Les frères Dardenne, je les avais laissé sans regret après "Rosetta", leur première Palme d'or, tant leur style social âpre et contemplatif m'avait ennuyé et déprimé à l'époque.
Quinze ans plus tard, Rosetta est devenue Sandra, héroïne malgré elle de "Deux jours, une nuit" (2014), et le changement est appréciable pour le spectateur, même si les deux jeunes femmes sont de grandes actrices, la question n'est pas là.

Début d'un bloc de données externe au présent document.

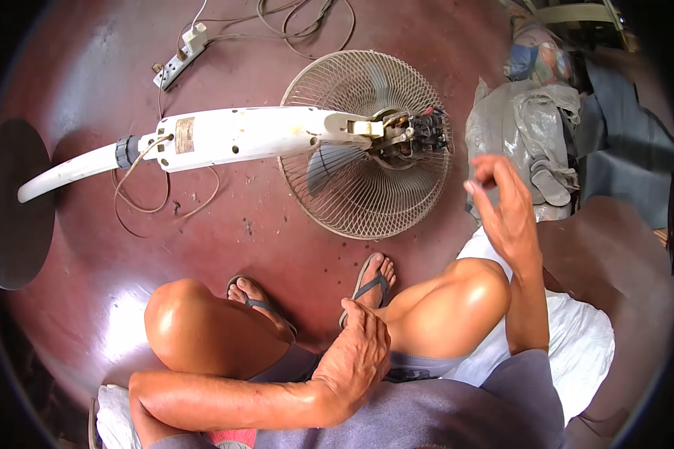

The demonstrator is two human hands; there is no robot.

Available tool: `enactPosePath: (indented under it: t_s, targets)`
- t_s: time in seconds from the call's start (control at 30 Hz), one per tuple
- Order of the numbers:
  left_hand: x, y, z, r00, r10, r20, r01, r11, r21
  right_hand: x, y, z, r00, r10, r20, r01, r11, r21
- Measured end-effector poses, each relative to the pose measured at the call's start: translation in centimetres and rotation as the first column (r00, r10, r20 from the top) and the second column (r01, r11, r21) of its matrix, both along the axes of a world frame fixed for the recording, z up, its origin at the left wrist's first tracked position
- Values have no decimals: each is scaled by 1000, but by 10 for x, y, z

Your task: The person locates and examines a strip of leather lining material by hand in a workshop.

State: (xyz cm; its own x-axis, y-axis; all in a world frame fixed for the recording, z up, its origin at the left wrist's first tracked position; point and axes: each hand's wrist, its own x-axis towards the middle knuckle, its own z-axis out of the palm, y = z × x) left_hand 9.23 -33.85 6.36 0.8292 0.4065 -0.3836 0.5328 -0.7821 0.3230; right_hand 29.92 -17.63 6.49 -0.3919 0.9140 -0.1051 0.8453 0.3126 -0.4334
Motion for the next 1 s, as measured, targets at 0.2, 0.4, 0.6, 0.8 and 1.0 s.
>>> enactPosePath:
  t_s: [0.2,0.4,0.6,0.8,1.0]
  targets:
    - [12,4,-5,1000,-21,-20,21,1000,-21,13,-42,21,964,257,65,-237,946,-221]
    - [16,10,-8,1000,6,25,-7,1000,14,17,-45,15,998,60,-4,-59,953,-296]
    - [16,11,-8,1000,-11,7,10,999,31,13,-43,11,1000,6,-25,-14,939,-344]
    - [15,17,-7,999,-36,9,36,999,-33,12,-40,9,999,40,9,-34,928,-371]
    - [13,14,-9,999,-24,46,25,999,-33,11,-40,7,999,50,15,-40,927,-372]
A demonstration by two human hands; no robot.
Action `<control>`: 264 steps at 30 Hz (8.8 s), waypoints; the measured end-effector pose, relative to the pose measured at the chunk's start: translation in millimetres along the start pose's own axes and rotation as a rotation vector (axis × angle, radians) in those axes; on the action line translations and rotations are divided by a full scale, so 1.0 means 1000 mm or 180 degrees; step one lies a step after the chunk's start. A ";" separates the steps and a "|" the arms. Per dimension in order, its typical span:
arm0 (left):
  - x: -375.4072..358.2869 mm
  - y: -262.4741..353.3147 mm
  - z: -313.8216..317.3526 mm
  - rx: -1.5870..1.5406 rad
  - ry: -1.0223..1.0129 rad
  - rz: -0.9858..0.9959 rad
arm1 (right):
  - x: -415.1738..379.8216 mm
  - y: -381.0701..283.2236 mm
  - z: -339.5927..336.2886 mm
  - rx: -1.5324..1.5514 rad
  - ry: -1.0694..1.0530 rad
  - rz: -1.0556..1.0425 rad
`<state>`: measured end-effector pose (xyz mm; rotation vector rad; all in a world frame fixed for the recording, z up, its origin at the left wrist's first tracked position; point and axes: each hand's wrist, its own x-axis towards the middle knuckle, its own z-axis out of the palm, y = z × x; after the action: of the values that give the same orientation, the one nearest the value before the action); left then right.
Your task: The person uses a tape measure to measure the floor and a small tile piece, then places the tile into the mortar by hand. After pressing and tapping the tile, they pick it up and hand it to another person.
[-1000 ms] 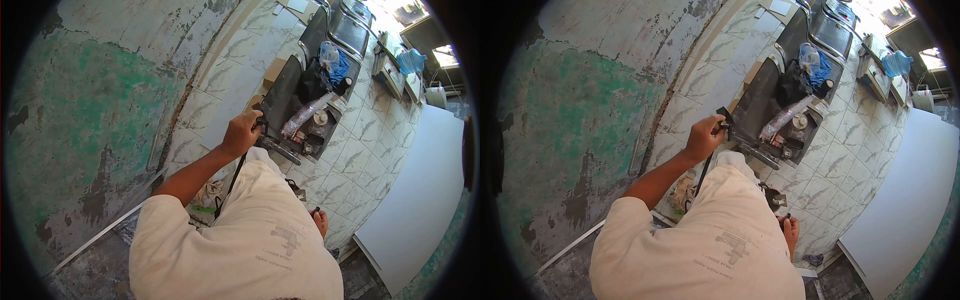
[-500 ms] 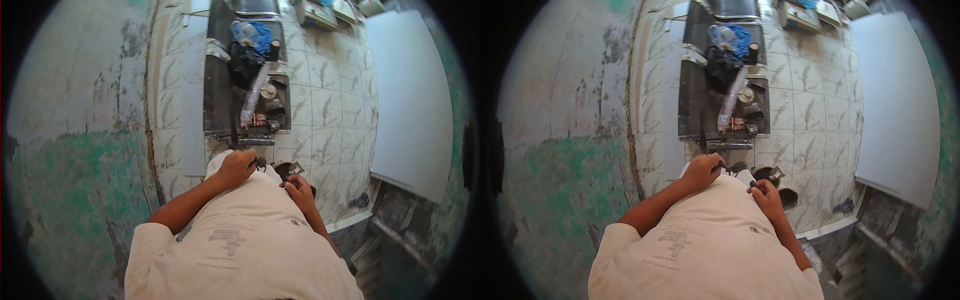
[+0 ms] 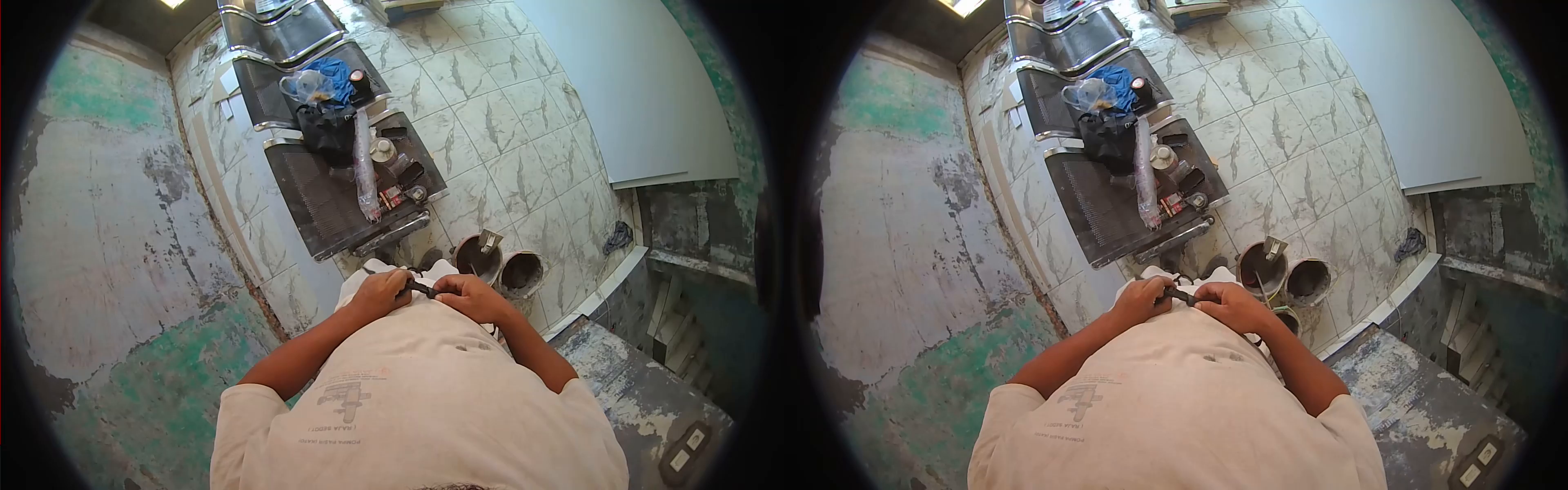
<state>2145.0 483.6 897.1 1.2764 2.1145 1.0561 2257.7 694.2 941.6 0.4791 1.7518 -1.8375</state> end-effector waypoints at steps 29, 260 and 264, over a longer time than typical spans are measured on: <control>0.017 -0.001 -0.009 0.0049 -0.0109 0.1003 | -0.003 -0.005 0.003 0.0248 0.0065 -0.0174; 0.357 -2.104 -1.351 -0.0122 0.3157 -0.6261 | 2.840 -0.871 0.575 -0.2025 -0.1095 -0.0689; 0.354 -2.115 -1.342 -0.0202 0.3244 -0.6319 | 2.846 -0.864 0.573 -0.2056 -0.1117 -0.0664</control>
<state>-97.9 -299.8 26.8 -1.6890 2.3303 0.5823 -436.0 -285.1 -39.4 -0.2709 2.0461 -1.2606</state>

Sans renier leur veine sociale et leurs thématiques de prédilection, les frangins belges proposent un long-métrage au style moins épuré et moins pessimiste, à travers cette histoire parfois caricaturale quant au droit du travail, mais indéniablement émouvante. Ils parviennent surtout à éviter l'ennui, malgré la répétition inlassable des mêmes situations, voire des mêmes mots, grâce à leur mise en scène et aux réactions toujours différentes des collègues de Sandra.
Marion Cotillard y est très convaincante, au milieu d'acteurs belges inconnus ou amateurs. Elle incarne parfaitement cette jeune mère dépressive, pour qui se battre pour son emploi est devenu trop difficile...
C'est d'ailleurs la morale du film : accepter de lutter, c'est déjà s'en sortir.
Un bémol toutefois au niveau de l'interprétation, concernant le jeu sans nuances du mari, incarné par le belge Fabrizio Rongione, un habitué des Dardenne, qui ne fait pas le poids en face de la belle Marion.
Au final, en dépit de ses maladresses, "Deux jours, une nuit" se révèle une œuvre marquante et un film utile, susceptible de questionner chaque spectateur sur son propre degré d'humanité.